EXERCISE:
Every line of the material must be given again verbatim. Skip the images.

GIVEN INFORMATION:
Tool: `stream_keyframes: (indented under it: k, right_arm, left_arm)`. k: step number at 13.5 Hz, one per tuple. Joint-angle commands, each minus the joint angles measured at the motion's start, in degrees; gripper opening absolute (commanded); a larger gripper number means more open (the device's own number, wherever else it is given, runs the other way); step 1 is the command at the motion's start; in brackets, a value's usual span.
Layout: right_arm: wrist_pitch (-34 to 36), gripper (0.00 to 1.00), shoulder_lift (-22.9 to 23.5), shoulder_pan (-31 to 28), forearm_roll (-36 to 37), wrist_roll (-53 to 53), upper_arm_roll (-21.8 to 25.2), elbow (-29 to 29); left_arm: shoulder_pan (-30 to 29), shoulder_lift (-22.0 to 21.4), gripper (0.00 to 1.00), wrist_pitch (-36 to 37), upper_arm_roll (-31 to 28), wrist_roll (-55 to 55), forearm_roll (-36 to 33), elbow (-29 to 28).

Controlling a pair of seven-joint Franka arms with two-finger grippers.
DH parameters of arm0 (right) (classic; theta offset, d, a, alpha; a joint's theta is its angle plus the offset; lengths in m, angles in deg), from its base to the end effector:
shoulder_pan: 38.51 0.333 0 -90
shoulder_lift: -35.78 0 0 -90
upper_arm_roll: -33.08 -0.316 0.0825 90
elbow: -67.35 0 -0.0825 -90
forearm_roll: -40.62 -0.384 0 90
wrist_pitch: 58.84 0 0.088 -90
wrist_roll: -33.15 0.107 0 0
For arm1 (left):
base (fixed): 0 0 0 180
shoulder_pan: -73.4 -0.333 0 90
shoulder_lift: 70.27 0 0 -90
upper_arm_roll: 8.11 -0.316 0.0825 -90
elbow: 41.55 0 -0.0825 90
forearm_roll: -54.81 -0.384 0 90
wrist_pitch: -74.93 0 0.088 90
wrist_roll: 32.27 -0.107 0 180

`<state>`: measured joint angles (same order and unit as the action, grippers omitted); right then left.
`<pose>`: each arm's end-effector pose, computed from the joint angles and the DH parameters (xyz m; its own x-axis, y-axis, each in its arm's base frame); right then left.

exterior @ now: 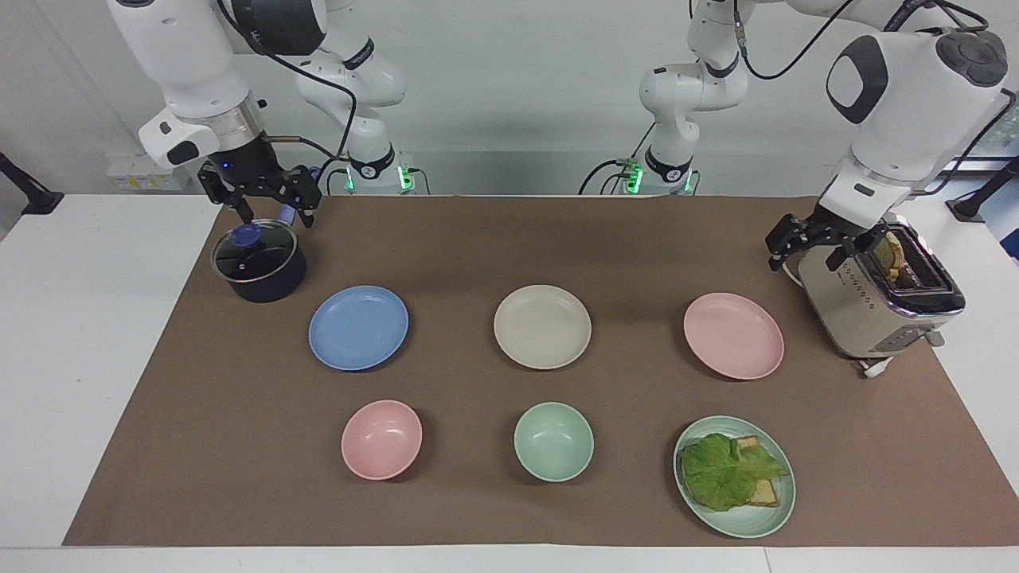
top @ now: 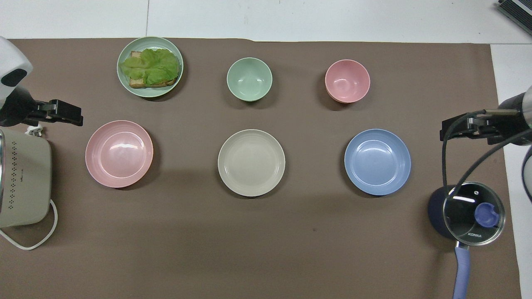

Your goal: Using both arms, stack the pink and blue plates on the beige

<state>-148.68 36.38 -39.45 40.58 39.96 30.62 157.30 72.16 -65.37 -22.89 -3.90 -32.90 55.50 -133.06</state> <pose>0.5570 0.0147 0.6189 0.9957 -0.0922 -0.0124 -0.0922 -0.9957 0.0003 0.5898 -0.0301 0.5753 0.9978 -0.0607 0.0250 -0.0612 -0.9980 0.0180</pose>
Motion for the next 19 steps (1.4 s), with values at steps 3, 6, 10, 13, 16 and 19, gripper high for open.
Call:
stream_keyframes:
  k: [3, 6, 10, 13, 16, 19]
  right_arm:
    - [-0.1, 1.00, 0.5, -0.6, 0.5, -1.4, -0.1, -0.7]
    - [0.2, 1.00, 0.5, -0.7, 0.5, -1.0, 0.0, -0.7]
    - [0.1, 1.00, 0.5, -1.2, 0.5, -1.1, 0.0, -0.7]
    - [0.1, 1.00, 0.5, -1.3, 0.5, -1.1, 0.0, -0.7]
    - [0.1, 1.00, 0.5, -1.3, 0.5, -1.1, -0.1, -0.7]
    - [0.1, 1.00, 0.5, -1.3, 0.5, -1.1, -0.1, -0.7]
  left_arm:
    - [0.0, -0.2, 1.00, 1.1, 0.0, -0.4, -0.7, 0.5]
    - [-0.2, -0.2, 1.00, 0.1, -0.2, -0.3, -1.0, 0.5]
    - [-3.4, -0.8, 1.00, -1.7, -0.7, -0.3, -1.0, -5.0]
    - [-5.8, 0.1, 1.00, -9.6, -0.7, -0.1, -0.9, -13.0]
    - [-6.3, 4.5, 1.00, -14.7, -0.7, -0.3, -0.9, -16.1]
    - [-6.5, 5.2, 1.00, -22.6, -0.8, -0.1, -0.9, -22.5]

REPLY TO THE EXERCISE:
Tool: `stream_keyframes: (indented under it: k, right_arm, left_arm)`. k: step number at 13.5 Hz, one per tuple. Joint-angle commands, each minus the joint angles measured at the motion's start, in degrees; gripper opening absolute (commanded); a larger gripper number means more open (the device's own number, wherever else it is given, runs the other way); step 1 is the command at the motion's start; in brackets, a value's usual span.
Layout: right_arm: wrist_pitch (-34 to 36), gripper (0.00 to 1.00), shoulder_lift (-22.9 to 23.5), shoulder_pan (-31 to 28), forearm_roll (-36 to 37), wrist_roll (-53 to 53), upper_arm_roll (-21.8 to 25.2), elbow (-29 to 29); left_arm: shoulder_pan (-30 to 29), shoulder_lift (-22.0 to 21.4), gripper (0.00 to 1.00), wrist_pitch (-36 to 37), upper_arm_roll (-31 to 28), wrist_roll (-55 to 55), forearm_roll (-36 to 33), elbow (-29 to 28).

Controlling a pair of seven-joint Franka arms with two-finger grippers.
DH parameters of arm0 (right) (classic; theta offset, d, a, alpha; a joint's theta is its angle plus the offset; lengths in m, angles in deg), from its base to the end effector:
shoulder_pan: 38.51 0.333 0 -90
shoulder_lift: -35.78 0 0 -90
upper_arm_roll: -33.08 -0.316 0.0825 90
elbow: -67.35 0 -0.0825 -90
forearm_roll: -40.62 -0.384 0 90
wrist_pitch: 58.84 0 0.088 -90
wrist_roll: -33.15 0.107 0 0
For arm1 (left):
base (fixed): 0 0 0 180
shoulder_pan: -73.4 -0.333 0 90
shoulder_lift: 70.27 0 0 -90
upper_arm_roll: 8.11 -0.316 0.0825 -90
elbow: 41.55 0 -0.0825 90
forearm_roll: -54.81 -0.384 0 90
wrist_pitch: -74.93 0 0.088 90
wrist_roll: 32.27 -0.107 0 180

`<state>`: measured joint angles (same order and unit as the action, grippers omitted); right then left.
`<pose>`: each arm's end-effector pose, computed from the joint angles and the DH parameters (xyz m; its own x-axis, y-axis, each in its arm's base frame); right then left.

exterior @ now: 
top @ now: 

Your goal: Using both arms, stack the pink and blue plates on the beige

<state>-148.68 36.38 -39.45 40.58 39.96 30.62 157.30 72.16 -65.37 -22.89 -3.90 -32.90 55.50 -133.06</state> <pose>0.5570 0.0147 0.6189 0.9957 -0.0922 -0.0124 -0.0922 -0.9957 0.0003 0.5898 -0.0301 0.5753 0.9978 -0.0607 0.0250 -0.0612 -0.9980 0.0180</pose>
Motion for the next 19 steps (1.4 s), with values at steps 3, 6, 10, 13, 16 and 19, gripper high for open.
Call:
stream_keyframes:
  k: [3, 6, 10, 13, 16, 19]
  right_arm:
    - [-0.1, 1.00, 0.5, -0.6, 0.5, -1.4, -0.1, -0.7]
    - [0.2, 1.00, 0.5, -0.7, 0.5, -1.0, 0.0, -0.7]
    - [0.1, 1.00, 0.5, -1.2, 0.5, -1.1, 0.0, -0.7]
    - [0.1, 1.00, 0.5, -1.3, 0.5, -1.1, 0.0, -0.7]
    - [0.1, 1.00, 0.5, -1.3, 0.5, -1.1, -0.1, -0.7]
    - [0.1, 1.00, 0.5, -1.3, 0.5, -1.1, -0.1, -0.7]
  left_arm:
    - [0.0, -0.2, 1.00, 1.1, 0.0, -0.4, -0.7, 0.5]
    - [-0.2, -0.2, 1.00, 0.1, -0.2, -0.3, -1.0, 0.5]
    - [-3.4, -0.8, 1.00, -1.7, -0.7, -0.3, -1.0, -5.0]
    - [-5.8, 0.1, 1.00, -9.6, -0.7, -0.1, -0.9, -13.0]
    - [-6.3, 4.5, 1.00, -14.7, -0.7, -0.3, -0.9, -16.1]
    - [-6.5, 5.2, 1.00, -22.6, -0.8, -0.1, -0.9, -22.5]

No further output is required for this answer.